:: Dataset items ::
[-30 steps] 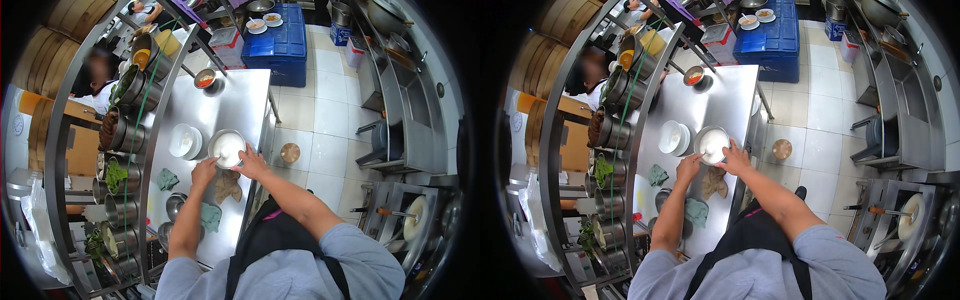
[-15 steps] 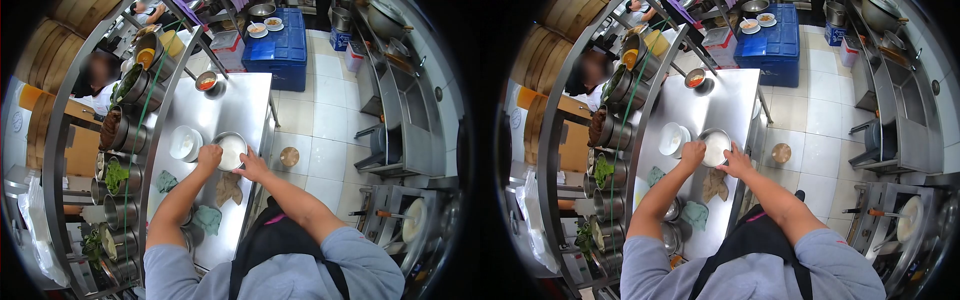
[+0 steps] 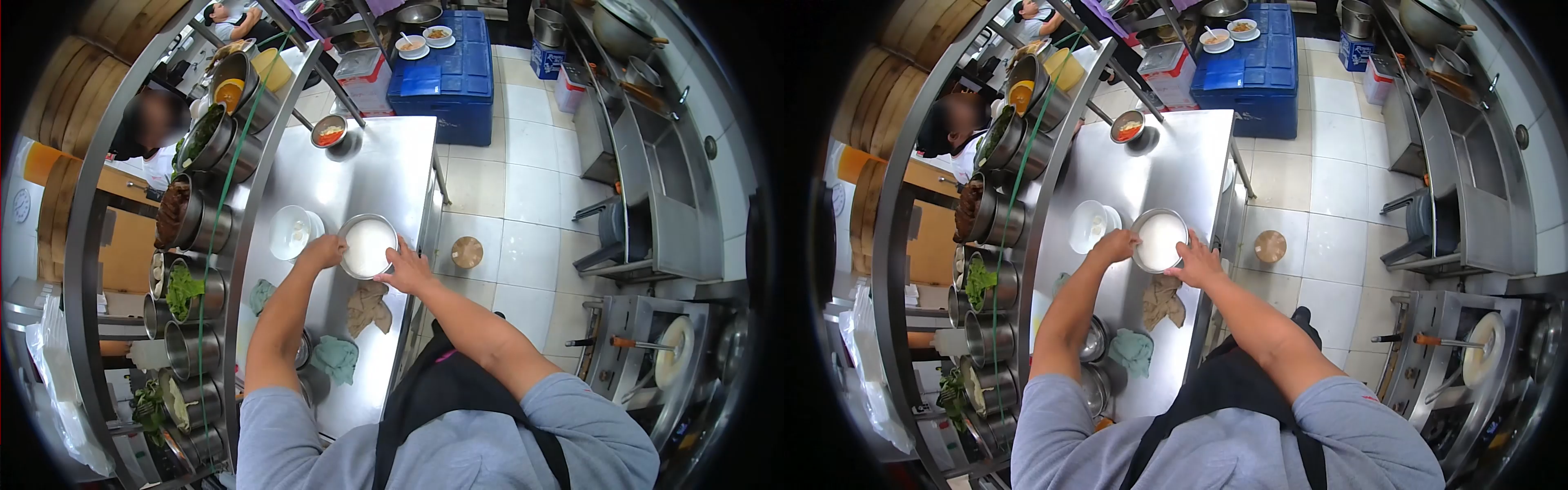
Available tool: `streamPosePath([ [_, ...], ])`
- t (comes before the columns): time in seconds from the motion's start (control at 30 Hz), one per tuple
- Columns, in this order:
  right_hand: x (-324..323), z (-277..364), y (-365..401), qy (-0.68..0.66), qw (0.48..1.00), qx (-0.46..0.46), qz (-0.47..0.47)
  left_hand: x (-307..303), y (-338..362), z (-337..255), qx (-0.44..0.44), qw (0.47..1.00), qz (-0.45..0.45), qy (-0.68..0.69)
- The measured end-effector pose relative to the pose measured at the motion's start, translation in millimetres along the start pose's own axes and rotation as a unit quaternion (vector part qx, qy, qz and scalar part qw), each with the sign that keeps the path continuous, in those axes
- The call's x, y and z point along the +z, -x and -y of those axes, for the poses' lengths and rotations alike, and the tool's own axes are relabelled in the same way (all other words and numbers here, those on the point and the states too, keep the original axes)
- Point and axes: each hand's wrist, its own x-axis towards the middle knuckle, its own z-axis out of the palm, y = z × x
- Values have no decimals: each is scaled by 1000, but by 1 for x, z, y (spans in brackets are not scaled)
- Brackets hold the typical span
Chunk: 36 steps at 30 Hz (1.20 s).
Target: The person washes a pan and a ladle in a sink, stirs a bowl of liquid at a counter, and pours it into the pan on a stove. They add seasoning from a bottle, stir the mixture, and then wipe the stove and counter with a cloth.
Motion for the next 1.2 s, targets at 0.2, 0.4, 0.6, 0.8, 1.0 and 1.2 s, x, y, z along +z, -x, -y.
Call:
streamPosePath([
  [0.2, -1, -1, -1, -13, 1000, 5, 8, 30, 35, -13, -35, 995, -60, 70],
  [0.4, -3, -3, -1, -18, 1000, -8, 15, 34, 51, -12, -37, 982, -96, 160],
  [0.6, -2, -7, 0, -13, 1000, -15, 9, 6, 58, -29, -64, 983, -119, 126],
  [0.8, 11, -12, -7, 3, 1000, -18, 1, -36, 34, -49, 14, 958, -137, -253],
  [1.0, 6, -8, -5, 10, 1000, -13, 7, -8, 7, -60, 92, 946, -66, -303],
  [1.2, 2, -4, -1, 4, 1000, -3, 3, -50, -7, -29, -28, 990, 64, -122],
])
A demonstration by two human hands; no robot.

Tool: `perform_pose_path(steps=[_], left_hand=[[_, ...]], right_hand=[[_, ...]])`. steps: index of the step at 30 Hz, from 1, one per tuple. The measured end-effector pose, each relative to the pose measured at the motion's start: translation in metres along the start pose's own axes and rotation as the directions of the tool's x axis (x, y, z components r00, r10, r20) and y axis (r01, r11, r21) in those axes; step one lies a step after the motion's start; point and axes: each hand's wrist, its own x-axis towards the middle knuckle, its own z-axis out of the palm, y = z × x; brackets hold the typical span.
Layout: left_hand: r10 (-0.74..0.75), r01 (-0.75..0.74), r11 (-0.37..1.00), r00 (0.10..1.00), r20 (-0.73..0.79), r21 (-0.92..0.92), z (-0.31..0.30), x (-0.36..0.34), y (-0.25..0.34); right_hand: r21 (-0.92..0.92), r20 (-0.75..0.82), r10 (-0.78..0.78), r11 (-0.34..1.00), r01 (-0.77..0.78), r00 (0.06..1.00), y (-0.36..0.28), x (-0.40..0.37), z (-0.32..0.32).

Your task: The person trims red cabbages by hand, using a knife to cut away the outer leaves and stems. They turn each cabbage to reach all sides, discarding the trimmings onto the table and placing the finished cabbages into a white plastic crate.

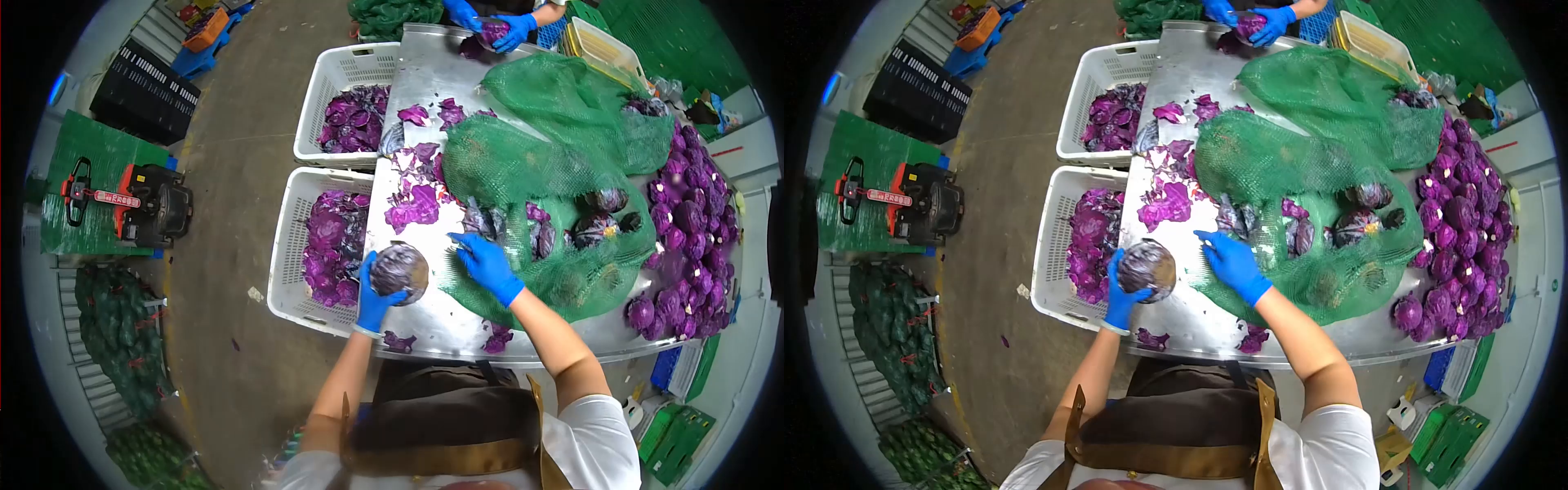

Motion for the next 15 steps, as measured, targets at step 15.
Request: perform_pose_path(steps=[15], left_hand=[[-0.062, -0.033, 0.662, 0.993, 0.098, 0.749, 0.032, -0.075, 0.040]], right_hand=[[0.066, 0.180, 0.142, 0.986, -0.156, 0.973, -0.023, -0.150, 0.032]])
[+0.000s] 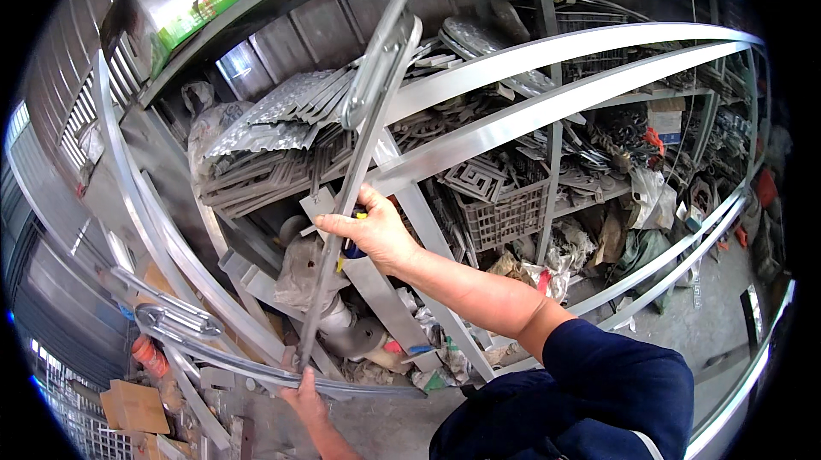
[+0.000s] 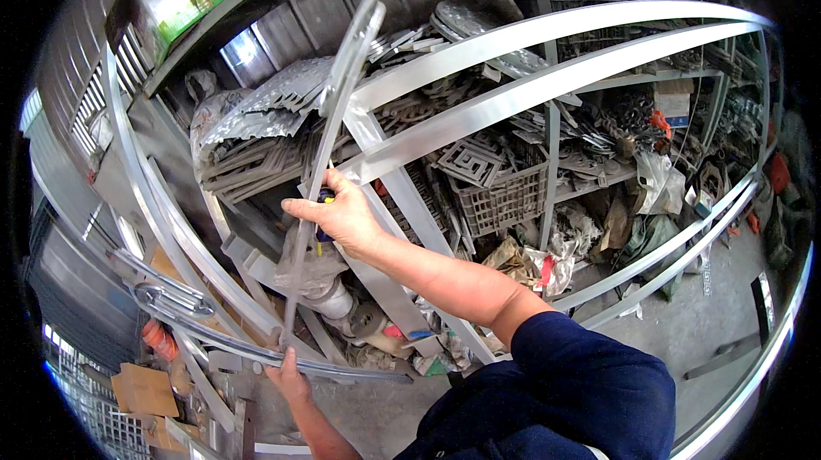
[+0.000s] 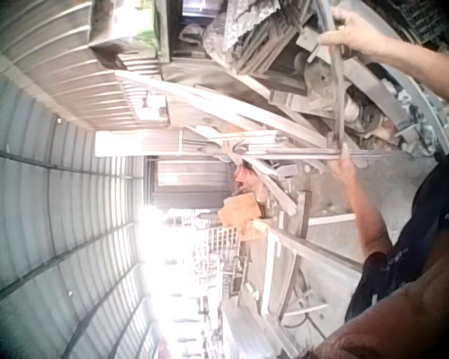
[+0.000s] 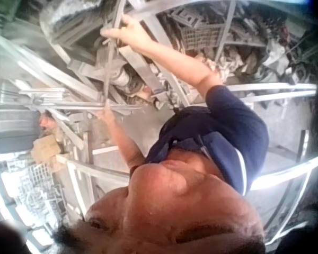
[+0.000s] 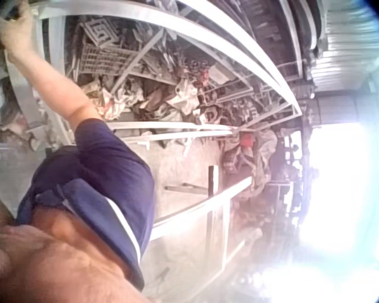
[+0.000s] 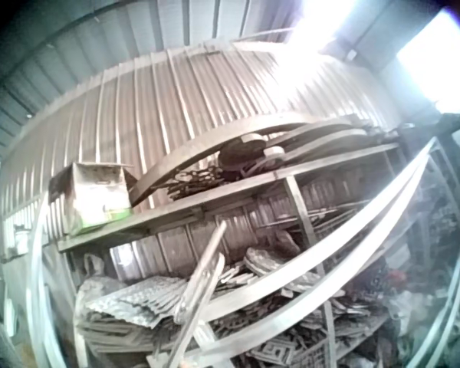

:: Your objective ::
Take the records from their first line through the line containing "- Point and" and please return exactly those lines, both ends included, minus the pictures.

:: Finished task ::
[-30 steps] 
[-15 steps] 
[+0 steps] 
Available tool: `streamPosePath([ [_, ...], ])`
- t (comes before the columns): time in seconds from the motion's start (control at 30 Hz), one per tuple
- Columns, in this order:
  right_hand: x (-324..323), z (-277..364), y (-365..401), qy (-0.68..0.66), qw (0.48..1.00), qx (-0.46..0.46), qz (-0.47..0.47)
  left_hand: x (-307..303), y (-338..362), z (-337..255), qx (-0.44..0.44), qw (0.47..1.00), qz (-0.45..0.45), qy (-0.68..0.69)
- The measured end-effector pose relative to the pose measured at the motion's start, translation in millimetres along the start pose's own axes and rotation as a unit quaternion (vector part qx, qy, qz and scalar part qw), each with the sign that keeps the path continuous, in those axes
- The call's x, y and z point along the +z, -x and -y of those axes, for the poses' lengths and rotations alike, and the tool's own axes are relabelled in the same way (all other words and numbers here, those on the point and the states too, keep the original axes)
- Point and axes: each hand's wrist, its own x-axis towards the middle knuckle, its own z-axis out of the palm, y = z × x

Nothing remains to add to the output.